» **Required work**: Copy out each line below exactly as it appears.

Records excerpted from a collection
....................

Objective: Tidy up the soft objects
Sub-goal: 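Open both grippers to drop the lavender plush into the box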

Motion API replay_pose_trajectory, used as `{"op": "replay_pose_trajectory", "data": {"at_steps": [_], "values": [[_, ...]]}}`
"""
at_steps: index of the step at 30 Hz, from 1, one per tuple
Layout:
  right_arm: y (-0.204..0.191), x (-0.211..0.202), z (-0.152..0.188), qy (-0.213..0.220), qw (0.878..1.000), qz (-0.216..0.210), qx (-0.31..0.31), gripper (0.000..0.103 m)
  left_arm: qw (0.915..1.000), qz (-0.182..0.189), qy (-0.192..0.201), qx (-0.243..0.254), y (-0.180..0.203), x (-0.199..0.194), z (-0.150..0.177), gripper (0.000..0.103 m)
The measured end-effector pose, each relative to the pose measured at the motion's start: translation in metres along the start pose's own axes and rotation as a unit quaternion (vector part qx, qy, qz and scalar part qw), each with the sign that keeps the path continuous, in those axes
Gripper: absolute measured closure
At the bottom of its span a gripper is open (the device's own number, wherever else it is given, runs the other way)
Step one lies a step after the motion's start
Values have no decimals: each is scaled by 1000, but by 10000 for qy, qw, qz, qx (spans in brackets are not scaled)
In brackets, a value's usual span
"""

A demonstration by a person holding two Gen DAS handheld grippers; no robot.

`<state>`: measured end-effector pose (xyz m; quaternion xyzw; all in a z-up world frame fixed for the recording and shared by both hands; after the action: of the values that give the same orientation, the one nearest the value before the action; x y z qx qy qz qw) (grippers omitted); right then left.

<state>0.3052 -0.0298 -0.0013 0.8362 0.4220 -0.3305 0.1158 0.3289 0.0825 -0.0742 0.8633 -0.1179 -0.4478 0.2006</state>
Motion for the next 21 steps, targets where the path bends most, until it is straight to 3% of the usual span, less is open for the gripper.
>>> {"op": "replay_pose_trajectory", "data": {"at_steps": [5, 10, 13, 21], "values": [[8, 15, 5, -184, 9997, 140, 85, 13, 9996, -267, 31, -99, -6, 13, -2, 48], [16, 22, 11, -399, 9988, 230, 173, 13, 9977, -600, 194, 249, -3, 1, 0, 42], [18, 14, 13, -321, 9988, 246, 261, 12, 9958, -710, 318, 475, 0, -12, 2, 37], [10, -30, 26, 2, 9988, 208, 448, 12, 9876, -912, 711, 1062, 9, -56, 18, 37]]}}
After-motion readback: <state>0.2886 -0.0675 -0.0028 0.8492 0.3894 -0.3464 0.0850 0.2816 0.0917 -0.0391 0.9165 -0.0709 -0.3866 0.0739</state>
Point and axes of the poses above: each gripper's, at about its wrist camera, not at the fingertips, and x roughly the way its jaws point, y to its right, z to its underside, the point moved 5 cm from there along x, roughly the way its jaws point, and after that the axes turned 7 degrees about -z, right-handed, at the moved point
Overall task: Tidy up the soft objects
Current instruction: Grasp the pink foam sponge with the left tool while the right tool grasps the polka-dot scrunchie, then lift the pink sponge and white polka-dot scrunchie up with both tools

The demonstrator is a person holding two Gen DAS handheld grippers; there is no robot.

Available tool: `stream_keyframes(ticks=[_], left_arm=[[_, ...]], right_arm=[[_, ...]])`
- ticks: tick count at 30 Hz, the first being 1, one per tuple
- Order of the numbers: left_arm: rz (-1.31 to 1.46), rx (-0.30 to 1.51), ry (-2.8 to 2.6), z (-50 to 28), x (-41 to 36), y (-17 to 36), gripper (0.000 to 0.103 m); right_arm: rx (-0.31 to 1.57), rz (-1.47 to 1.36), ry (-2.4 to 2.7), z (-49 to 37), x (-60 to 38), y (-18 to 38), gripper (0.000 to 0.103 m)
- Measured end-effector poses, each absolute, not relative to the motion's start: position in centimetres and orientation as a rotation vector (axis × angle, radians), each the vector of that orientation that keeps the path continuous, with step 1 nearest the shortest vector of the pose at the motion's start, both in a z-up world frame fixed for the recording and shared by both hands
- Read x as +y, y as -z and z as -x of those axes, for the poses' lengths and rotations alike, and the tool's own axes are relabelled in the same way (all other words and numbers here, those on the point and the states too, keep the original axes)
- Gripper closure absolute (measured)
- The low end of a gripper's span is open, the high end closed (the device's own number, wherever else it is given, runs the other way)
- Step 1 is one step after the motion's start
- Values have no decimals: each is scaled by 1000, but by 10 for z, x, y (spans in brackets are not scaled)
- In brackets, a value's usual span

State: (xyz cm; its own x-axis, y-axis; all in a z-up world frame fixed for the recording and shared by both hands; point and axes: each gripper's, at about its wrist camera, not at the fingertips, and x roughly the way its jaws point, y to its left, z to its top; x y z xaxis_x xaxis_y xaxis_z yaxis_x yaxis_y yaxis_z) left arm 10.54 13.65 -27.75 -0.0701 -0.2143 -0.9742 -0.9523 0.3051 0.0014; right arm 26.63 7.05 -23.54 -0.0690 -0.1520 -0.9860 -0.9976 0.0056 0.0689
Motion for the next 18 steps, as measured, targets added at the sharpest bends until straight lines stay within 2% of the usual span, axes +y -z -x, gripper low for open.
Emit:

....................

» **Exercise result**:
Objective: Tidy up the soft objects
Sub-goal: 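Open both grippers to drop the lavender plush into the box
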
Motion API replay_pose_trajectory, used as `{"op": "replay_pose_trajectory", "data": {"at_steps": [_], "values": [[_, ...]]}}`
"""
at_steps: index of the step at 30 Hz, from 1, one per tuple
Layout:
  right_arm: y (-0.204..0.191), x (-0.211..0.202), z (-0.152..0.188), qy (-0.213..0.220), qw (0.878..1.000), qz (-0.216..0.210), qx (-0.31..0.31), gripper (0.000..0.103 m)
  left_arm: qw (0.915..1.000), qz (-0.182..0.189), qy (-0.192..0.201), qx (-0.243..0.254), y (-0.180..0.203), x (-0.199..0.194), z (-0.150..0.177), gripper (0.000..0.103 m)
The measured end-effector pose, each relative to the pose measured at the motion's start: translation in metres along the start pose's own axes and rotation as a unit quaternion (vector part qx, qy, qz and scalar part qw), each with the sign that keeps the path continuous, in those axes
Gripper: absolute measured closure
At the bottom of its span a gripper is open (the device's own number, wherever else it is given, runs the other way)
Step one lies a step after the motion's start
Values have no decimals: each is scaled by 1000, but by 10000 for qy, qw, qz, qx (spans in brackets are not scaled)
In brackets, a value's usual span
"""

A demonstration by a person holding two Gen DAS handheld grippers; no robot.

`<state>`: measured end-effector pose (xyz m; quaternion xyzw; all in a z-up world frame fixed for the recording and shared by both hands; after the action: of the values that give the same orientation, the one nearest the value before the action; x y z qx qy qz qw) (grippers omitted); right then left.

<state>0.3052 -0.0298 -0.0013 0.8362 0.4220 -0.3305 0.1158 0.3289 0.0825 -0.0742 0.8633 -0.1179 -0.4478 0.2006</state>
Motion for the next 21 steps, targets where the path bends most, until it is straight to 3% of the usual span, less is open for the gripper.
>>> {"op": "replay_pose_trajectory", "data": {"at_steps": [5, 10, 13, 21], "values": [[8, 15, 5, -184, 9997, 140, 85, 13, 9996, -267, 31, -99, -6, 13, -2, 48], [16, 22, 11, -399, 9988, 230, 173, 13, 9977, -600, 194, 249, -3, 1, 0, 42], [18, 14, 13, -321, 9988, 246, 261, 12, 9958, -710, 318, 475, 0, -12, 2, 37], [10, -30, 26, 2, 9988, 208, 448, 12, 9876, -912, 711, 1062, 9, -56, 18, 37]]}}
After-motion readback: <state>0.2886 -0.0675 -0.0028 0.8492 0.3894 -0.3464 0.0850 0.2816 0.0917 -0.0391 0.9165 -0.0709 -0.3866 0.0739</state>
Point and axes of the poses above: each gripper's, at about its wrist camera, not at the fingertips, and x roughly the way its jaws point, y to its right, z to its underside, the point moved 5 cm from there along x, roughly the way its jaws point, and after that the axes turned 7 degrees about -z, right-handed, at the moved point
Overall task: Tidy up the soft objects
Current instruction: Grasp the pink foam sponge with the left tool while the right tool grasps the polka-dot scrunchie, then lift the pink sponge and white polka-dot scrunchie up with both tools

The demonstrator is a person holding two Gen DAS handheld grippers; there is no robot.

Available tool: `stream_keyframes(ticks=[_], left_arm=[[_, ...]], right_arm=[[_, ...]])`
- ticks: tick count at 30 Hz, the first being 1, one per tuple
- Order of the numbers: left_arm: rz (-1.31 to 1.46), rx (-0.30 to 1.51), ry (-2.8 to 2.6), z (-50 to 28), x (-41 to 36), y (-17 to 36), gripper (0.000 to 0.103 m); right_arm: rx (-0.31 to 1.57), rz (-1.47 to 1.36), ry (-2.4 to 2.7), z (-49 to 37), x (-60 to 38), y (-18 to 38), gripper (0.000 to 0.103 m)
- Measured end-effector poses, each absolute, not relative to the motion's start: position in centimetres and orientation as a rotation vector (axis × angle, radians), each the vector of that orientation that keeps the path continuous, with step 1 nearest the shortest vector of the pose at the motion's start, both in a z-up world frame fixed for the recording and shared by both hands
- Read x as +y, y as -z and z as -x of those axes, for the poses' lengths and rotations alike, and the tool's own axes are relabelled in the same way (all other words and numbers here, those on the point and the states too, keep the original axes)
- Gripper closure absolute (measured)
- The low end of a gripper's span is open, the high end closed (the device's own number, wherever else it is given, runs the other way)
- Step 1 is one step after the motion's start
- Values have no decimals: each is scaled by 1000, but by 10 for z, x, y (spans in brackets are not scaled)
- In brackets, a value's usual span

State: (xyz cm; its own x-axis, y-axis; all in a z-up world frame fixed for the recording and shared by both hands; point and axes: each gripper's, at about its wrist camera, not at the fingertips, and x roughly the way its jaws point, y to its left, z to its top; x y z xaxis_x xaxis_y xaxis_z yaxis_x yaxis_y yaxis_z) left arm 10.54 13.65 -27.75 -0.0701 -0.2143 -0.9742 -0.9523 0.3051 0.0014; right arm 26.63 7.05 -23.54 -0.0690 -0.1520 -0.9860 -0.9976 0.0056 0.0689
Motion for the next 18 steps, as measured, targets added at the sharpest bends until straight lines stay within 2% of the usual span, axes +y -z -x, gripper low for open.
Emit:

There is nothing more to this answer.